So, returning home after a fun, but ultimately disappointing trip to the States, I had some time to reflect. Did I really want to continue pressing the dream of becoming a professional Magic player, or did I want to take something off the back-burner and finish up the 2 courses I needed to get my degree. I decided to hold off the decision until after Grand Prix Montreal and the Face to Face Invitational Tournament. The next 2 weeks I did not touch a Magic card. I spent the weekend after returning from the U.S. playing a chess tournament after not handling a chess piece for 2 years (other than a brief blitz match I had with KYT in Toronto…I believe the video is on YouTube for those interested).
I felt like the Tin Man in The Wizard of Oz. I was SO rusty! Somehow, my mind had gotten lazy from playing lots of Magic. I knew most of the situations already in the current formats, so I could ‘get away with’ just using my gut and memory rather than using my not-insubstantial calculation skills. I lost my first few matches, with each one feeling closer than the last, and then won my last matches. Where before the tournament, my mind had felt sluggish and lazy, now it was whirling at a thousand miles a minute, seeing the many decisions trees available to me and calculating them all at blistering speed.
The Thursday before the Grand Prix, there was a Mana Deprived Guest List, started by our own Franky Richards, which was a Facebook event planned to get people coming into town together to have some fun. After some of us, including Gavin Verhey, met up at Face a Face, we went to La Banquise, a poutine place that I had never been to before, despite living in Montreal all my life. Franky recommended the poutine (fries + gravy + cheese curds, a Quebec specialty. Delicious and dirty all at once) with ground beef and fried onions. Good call, Frank! Gavin regaled us with stories of JSS times while staring suspiciously at his Italian poutine. (Editor’s note: La Banquise is best eaten from 3am on).
Being Magic players and degenerates, the next stop was at a nearby bar, where we ordered some ridiculously cheap pitchers and 8 of us drafted with Franky’s cube and the other 8 did a boring, but more serious M12 draft. After clearly wiping the floor in cube 3-0 (for the record, I’m something like 10000-10 lifetime in cube draft matches.
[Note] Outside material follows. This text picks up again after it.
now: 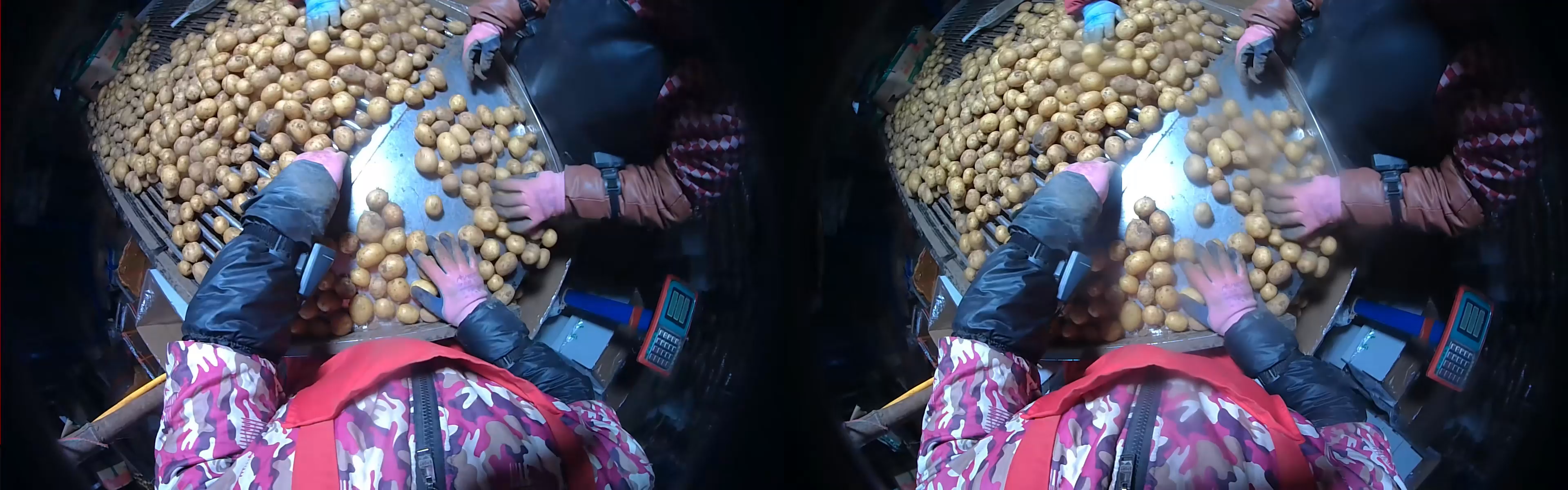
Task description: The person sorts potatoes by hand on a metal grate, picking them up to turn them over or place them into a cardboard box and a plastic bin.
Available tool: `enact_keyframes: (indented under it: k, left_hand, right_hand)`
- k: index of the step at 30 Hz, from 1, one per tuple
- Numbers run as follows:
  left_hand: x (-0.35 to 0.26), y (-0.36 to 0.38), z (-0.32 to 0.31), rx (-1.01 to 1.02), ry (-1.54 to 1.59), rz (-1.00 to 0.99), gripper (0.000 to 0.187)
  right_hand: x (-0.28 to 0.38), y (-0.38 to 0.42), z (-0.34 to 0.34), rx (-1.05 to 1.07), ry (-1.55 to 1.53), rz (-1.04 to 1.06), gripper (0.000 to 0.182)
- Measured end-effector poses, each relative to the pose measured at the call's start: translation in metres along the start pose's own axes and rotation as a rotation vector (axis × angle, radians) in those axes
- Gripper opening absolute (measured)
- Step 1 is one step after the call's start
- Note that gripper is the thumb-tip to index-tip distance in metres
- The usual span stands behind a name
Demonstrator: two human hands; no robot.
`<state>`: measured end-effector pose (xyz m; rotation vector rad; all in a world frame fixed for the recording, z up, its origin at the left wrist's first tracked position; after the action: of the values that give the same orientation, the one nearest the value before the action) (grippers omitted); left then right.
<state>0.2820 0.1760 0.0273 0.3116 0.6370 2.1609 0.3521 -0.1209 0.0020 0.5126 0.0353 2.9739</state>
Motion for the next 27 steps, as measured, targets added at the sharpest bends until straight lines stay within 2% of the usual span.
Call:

Doesn’t matter what cube, I will destroy you.), we all went back to our respective hotels and homes.
Friday morning, I decided to go to the event site early to check up on people, and maybe try to get a 3rd bye in a GPT. I quickly noticed Kar Yung Titan wearing his traditional grin and a Press badge. Turns out he is just there for his lunch break, so I acquire the badge, and go around taking pictures of all the ‘ringers’ and various absurd sealed pools. Pretty much every sealed pool I saw was nuts, and basically everyone had bombs. The power level seemed quite high, which was something I noted since I had only done one sealed deck with the set before.
Soon, other people started arriving, and I engaged in some conversation and EDH (sorry Wizards, I refuse to call it Commander) battles with Brian Ziemba. I notice Franky Richards and Charles Trottier playing mental magic, and ask what ban-list they are using. “Everything is legal” is the reply, and I watch each of them play 5 turns where every turn they each could have killed the other, but instead [card]Pacifism[/card] gets cast over [card]Balance[/card] and [card]Char[/card] gets cast over [card]Wheel of Fortune[/card]. I ask to join in the next game, where we play 3-player. At this point, a sizeable crowd has gathered, which continues to grow. After Charles taps out turn 2 and Franky passes to me with 3 open mana, I go for it. I [card]Abeyance[/card] Franky and then proceed to turn 3 Storm Combo both of them, with [card]Wheel of Fortune[/card], [card]Yawgmoth’s Will[/card], [card]Dark Ritual[/card], [card]Vampiric Tutor[/card], [card]Imperial Seal[/card], [card]Ancestral Recall[/card], [card]Fastbond[/card], [card]Black Lotus[/card], and eventually [card]Pyromancer’s Swath[/card] and [card]Grapeshot[/card] provide the kill. Most people were impressed, but really I just wanted to make the point that Mental Magic with no ban-lists is pretty stupid. If you are going to make it Vintage, you have to at least ban [card]Fastbond[/card].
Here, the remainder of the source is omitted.